The 2016 biennial Commission meeting of the IWC will be held at the Grand Hotel Bernardin, Portoroz, Slovenia.
The IWC has been concerned about the impact that chemical pollutants may have on cetacean populations since the early 1980s. Research on cetaceans and other mammals, including humans, indicates that many classes of chemical pollutants, particularly the persistent organic pollutants, are so-called 'endocrine disrupters,' meaning that they interfere with the endocrine (or hormone) system. As such they can increase susceptibility to disease and reduce reproductive success.
This is a complex issue given the huge number of synthetic chemicals introduced into the environment, the ways in which they may interact with each other, the difficulty in establishing whether they cause adverse health effects, and the difficulty quantifying any potential impacts on whale populations. In response, the IWC Scientific Committee has initiated three comprehensive research programmes: Pollution 2000, Pollution 2000+ and most recently, Pollution 2020. These initiatives progressed from examining tissue concentrations for priority pollutants in key cetacean species, through to determining toxicological markers and health assessment endpoints that could be used to determine adverse health effects, culminating in the development of tools and techniques to estimate population level effects.
The latest phase of the project, Pollution 2020, aims to assess the risk to cetaceans from microplastics and polycyclic aromatic hydrocarbons (PAHs).

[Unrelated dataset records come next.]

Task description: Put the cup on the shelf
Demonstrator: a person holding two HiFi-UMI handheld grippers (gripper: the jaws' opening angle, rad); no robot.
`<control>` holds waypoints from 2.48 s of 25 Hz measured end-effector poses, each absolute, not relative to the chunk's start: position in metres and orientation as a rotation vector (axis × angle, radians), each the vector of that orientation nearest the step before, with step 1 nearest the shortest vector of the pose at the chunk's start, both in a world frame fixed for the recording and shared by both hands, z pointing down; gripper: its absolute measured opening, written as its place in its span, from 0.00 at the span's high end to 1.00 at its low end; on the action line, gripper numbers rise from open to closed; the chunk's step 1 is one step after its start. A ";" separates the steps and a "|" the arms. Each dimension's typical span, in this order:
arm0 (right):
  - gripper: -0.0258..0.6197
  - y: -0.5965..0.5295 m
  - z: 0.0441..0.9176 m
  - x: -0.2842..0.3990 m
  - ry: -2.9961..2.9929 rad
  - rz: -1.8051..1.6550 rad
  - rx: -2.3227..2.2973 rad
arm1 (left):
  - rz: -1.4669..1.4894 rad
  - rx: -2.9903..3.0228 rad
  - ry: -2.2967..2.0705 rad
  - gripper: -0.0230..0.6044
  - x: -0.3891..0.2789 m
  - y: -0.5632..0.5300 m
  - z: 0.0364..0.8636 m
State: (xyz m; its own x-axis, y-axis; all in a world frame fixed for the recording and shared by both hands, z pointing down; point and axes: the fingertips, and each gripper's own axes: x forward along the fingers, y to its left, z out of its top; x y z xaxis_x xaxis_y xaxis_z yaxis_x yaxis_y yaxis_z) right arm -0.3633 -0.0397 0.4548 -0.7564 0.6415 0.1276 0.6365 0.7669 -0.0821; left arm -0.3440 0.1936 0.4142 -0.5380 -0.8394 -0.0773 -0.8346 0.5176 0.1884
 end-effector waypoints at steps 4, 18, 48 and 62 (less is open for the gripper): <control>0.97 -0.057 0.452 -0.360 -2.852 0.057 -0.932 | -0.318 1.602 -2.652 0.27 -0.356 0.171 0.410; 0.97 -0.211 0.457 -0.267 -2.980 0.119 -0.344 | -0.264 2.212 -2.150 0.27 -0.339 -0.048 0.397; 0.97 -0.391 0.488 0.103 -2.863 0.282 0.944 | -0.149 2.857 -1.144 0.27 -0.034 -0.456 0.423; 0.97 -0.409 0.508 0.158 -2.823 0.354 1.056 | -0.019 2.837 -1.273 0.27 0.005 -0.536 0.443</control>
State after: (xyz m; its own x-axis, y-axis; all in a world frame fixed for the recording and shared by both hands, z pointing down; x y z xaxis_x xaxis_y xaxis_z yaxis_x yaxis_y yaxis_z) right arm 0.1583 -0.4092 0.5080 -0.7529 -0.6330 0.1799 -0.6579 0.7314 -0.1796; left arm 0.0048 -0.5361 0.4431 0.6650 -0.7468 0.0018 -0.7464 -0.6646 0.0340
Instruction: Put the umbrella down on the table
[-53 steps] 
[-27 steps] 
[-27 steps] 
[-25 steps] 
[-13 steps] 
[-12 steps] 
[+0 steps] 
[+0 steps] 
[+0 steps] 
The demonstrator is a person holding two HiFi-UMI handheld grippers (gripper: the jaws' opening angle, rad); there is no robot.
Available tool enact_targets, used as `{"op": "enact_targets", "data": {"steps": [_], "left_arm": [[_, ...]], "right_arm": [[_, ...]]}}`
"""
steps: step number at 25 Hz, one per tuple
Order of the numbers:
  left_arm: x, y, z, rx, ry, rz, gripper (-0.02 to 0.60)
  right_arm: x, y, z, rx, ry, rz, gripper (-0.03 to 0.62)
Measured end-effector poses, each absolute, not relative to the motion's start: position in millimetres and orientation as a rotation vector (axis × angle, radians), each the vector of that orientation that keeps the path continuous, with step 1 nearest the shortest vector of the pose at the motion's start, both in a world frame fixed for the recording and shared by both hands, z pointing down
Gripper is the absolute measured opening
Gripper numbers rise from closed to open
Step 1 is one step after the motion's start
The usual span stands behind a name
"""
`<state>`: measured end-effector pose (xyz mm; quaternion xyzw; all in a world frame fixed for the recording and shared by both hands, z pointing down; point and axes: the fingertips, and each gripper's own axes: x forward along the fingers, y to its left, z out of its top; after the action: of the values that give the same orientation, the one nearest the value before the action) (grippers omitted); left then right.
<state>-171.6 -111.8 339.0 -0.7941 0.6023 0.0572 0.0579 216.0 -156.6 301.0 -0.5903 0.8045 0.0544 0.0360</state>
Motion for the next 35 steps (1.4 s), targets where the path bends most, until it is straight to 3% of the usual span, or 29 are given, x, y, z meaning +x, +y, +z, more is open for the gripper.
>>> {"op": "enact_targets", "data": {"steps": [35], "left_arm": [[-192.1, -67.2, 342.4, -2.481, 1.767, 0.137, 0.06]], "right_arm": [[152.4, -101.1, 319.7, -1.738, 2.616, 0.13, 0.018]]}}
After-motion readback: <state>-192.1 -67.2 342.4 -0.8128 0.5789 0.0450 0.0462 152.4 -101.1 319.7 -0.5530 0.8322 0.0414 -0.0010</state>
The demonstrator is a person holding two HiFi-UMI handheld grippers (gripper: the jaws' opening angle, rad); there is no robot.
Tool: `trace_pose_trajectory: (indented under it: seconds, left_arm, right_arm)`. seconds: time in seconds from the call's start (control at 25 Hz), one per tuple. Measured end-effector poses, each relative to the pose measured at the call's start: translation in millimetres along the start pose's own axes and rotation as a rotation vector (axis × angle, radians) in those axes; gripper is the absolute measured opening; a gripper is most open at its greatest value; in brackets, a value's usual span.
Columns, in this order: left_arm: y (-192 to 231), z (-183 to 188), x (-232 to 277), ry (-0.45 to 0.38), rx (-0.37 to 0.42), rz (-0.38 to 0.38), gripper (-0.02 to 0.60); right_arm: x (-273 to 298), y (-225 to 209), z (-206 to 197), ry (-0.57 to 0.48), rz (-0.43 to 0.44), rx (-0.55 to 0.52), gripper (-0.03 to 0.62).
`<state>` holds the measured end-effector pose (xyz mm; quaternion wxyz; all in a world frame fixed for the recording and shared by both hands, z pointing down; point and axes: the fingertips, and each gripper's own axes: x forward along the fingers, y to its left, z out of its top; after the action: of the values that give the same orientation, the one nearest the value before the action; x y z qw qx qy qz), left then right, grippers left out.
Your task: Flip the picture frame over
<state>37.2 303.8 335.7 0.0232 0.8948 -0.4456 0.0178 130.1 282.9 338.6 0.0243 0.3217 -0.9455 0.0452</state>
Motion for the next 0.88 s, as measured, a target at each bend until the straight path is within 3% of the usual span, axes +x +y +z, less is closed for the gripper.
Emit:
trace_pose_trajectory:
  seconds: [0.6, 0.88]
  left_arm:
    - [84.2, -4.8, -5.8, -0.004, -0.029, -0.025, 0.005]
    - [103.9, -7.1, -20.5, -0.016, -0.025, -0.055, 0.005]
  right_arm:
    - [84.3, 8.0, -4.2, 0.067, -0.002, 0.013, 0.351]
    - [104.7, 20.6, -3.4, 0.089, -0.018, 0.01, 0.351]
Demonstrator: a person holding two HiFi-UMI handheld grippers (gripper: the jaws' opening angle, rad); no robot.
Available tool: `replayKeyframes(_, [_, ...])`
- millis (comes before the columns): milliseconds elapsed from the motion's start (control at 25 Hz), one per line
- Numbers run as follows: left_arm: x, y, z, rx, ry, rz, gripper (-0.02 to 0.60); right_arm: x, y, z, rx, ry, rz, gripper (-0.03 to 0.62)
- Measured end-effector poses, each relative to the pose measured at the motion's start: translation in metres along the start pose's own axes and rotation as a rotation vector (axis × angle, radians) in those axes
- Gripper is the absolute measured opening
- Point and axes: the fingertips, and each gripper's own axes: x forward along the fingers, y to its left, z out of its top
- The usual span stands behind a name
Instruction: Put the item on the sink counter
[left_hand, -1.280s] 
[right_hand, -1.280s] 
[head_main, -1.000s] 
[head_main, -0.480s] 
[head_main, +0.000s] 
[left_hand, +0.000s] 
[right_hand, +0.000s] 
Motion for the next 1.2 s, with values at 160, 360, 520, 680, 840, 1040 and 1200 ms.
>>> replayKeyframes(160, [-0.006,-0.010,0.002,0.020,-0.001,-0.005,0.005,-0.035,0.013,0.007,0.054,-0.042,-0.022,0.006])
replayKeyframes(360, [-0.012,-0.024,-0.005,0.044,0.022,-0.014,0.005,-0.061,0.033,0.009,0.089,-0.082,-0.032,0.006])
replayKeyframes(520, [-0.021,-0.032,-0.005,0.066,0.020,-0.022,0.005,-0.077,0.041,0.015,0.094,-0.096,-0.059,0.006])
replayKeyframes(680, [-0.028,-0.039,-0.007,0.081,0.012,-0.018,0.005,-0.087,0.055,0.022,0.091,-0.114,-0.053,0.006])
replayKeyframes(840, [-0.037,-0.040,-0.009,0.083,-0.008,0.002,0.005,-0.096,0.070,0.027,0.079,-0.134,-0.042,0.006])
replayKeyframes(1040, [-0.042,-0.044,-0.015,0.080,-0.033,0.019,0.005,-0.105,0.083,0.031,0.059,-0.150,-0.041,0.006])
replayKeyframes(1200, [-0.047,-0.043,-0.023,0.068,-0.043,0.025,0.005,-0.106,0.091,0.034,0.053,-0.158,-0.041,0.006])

PAHs are both atmospheric and water-borne contaminants, primarily found in combustion products like oil and coal, and produced as a by-product of burning.
The IWC Scientific Committee has also initiated work looking at the sources of Polychlorinated Biphenyls (PCBs) which are proving to be a significant ongoing threat to some cetacean populations long after their production was banned. Initially widely used in industry and electrical appliances, PCBs were found to be a persistent contaminant of air, soil and water, and their production and use was banned in many countries. PCBs are also very soluble in fat and so can build up in animal fat along the food chain, and end up at sometimes high concentrations in cetaceans.